Он оправдал фамильный девиз: «Здоров как Вин – отец и сын». Оглядываясь назад в пятьдесят лет, он видел сужающееся удаление лишь одного больничного коридора (с парой обутых в белое опрятных ножек, спешащих прочь), по которому его когда-либо провозили в кресле-каталке. Теперь, однако, он стал замечать, что в сводах его физического благополучия возникли скрытые ветвящиеся трещинки, как если бы неотвратимый распад слал к нему сквозь толщу статичного серого времени своих первых эмиссаров. Заложенность носа вызывала удушливые сны, а на пороге легчайшей простуды поджидала невралгия со своей тупой пикой. Чем шире становился его прикроватный столик, тем больше он загромождался такими решительно необходимыми ночью вещами, как капли от насморка, эвкалиптовые пастилки, восковые ушные затычки, желудочные таблетки, снотворные пилюли, минеральная вода, цинковая мазь с дополнительным колпачком (на случай, если изначальный сбежит под кровать) и большой носовой платок, чтобы утирать пот, собирающийся между правой челюстью и правой ключицей, не желающими свыкнуться ни с его новой дородностью, ни с его привычкой спать только на одном боку, дабы не слышать сердцебиения: как-то ночью в 1920 году он совершил ошибку, подсчитав общее число отпущенных ему (на следующие полвека) ударов сердца, и теперь нелепая спешка обратного отсчета раздражала его и ускоряла темп, с которым он несся в могилу. За время своих одиноких и совершенно избыточных странствий он приобрел болезненную чувствительность к ночным шумам в роскошных гостиницах
До того, как он свел знакомство (в восемьдесят лет) с тактичным и заботливым, грубоватым и начитанным доктором Лагоссом, который с тех пор жил и странствовал вместе с ним и Адой, Ван не выносил врачей. Несмотря на собственное медицинское образование, он не мог избавиться от низкого, суеверного подозрения, подобающего деревенщине, что врач, накачивающий грушу тонометра или слушающий его хрипы в легких, уже знает, но пока держит в секрете, какой роковой недуг выявлен у него с несомненностью самой смерти. Он с горькой усмешкой вспомнил своего покойного зятя, поймав себя на том, что скрывает от Ады, что у него время от времени боли в мочевом пузыре или что у него снова было головокружение после стрижки ногтей на ногах (процедура, которую Ван выполнял самостоятельно, поскольку не терпел прикосновения чужого человека к своим голым ступням).

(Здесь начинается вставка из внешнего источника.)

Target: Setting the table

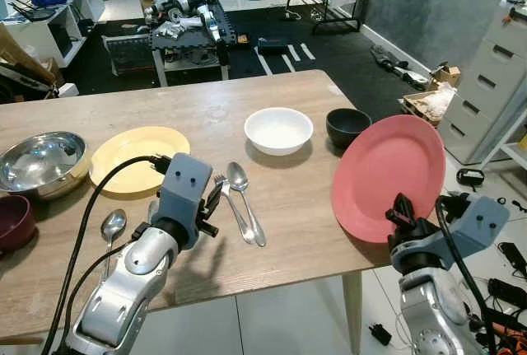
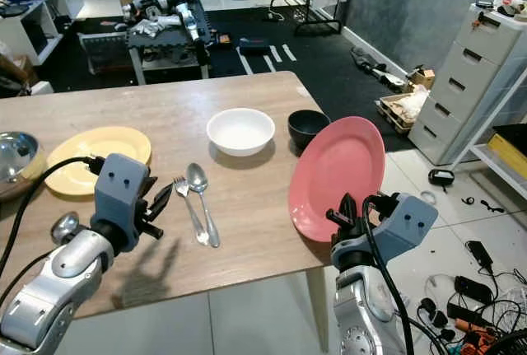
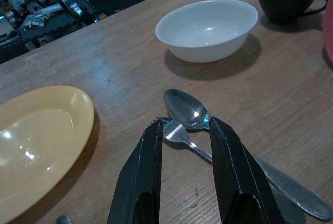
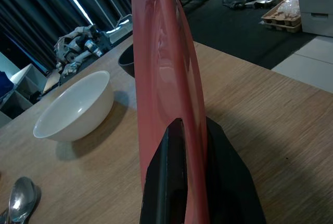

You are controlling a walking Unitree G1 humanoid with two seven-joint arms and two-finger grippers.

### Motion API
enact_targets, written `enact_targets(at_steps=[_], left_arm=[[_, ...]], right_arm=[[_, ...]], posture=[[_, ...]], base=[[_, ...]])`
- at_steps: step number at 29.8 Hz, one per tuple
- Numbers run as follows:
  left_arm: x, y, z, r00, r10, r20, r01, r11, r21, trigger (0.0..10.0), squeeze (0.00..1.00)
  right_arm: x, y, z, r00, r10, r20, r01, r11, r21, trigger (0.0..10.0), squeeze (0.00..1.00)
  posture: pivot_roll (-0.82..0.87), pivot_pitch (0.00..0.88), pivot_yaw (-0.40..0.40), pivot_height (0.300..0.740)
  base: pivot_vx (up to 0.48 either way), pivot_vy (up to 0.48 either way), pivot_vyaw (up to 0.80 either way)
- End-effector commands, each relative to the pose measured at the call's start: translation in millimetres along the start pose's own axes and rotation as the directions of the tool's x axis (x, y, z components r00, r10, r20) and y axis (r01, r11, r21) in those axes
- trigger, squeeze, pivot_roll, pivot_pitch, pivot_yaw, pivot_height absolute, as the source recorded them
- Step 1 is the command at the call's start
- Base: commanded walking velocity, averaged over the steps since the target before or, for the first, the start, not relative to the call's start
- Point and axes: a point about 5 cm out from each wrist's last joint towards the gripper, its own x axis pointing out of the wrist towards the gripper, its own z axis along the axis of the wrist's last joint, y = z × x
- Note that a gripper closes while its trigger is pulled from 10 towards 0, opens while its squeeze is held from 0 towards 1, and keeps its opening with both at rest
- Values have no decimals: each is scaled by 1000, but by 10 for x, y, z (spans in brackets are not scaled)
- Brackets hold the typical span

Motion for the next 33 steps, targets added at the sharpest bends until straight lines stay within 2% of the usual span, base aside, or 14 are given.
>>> enact_targets(at_steps=[1, 33], left_arm=[[-1, 28, -43, 1000, 11, -25, -11, 1000, 1, 10000, 0], [34, 8, -45, 1000, -4, -25, 4, 1000, 23, 10000, 0]], right_arm=[[-1, -10, -44, 1000, -2, -21, 2, 1000, -10, 10000, 0], [23, -31, -81, 999, -12, -35, 12, 1000, -6, 10000, 0]], posture=[[54, 83, 114, 740], [57, 85, 122, 740]], base=[[0, 0, 0], [0, 0, -789]])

Будто стараясь извлечь из собственного тела максимальную выгоду, пока его не унесли, как блюдо, с которого подбираешь последние лакомые кусочки, он теперь ценил такие скромные утехи, как выжимание угревого червячка, или добывание длинным ногтем мизинца зудящей жемчужины из глубин левого уха (правое было менее плодоносным), или позволял себе то, что Бутейан называл le plaisir anglais – когда, задержав дыхание и погрузившись до подбородка в полную ванну, ровно и тайно справляешь малую нужду.
С другой стороны, жизненные неурядицы и неприятности мучили его теперь сильнее, чем раньше. Он выл на дыбе натянутых барабанных перепонок, когда надсаживался саксофон или когда молодая слабоумная особь из рода недосапиенсов выпускала гром своего инфернального мотоцикла. Злостное неповиновение глупых, увертливых вещей – не тот карман, лопнувший шнурок ботинка, свободная вешалка, которая, пожав плечиками, со звоном летит в черную бездну шкафа – заставляло Вана изрыгать эдиповы проклятия его русских пращуров.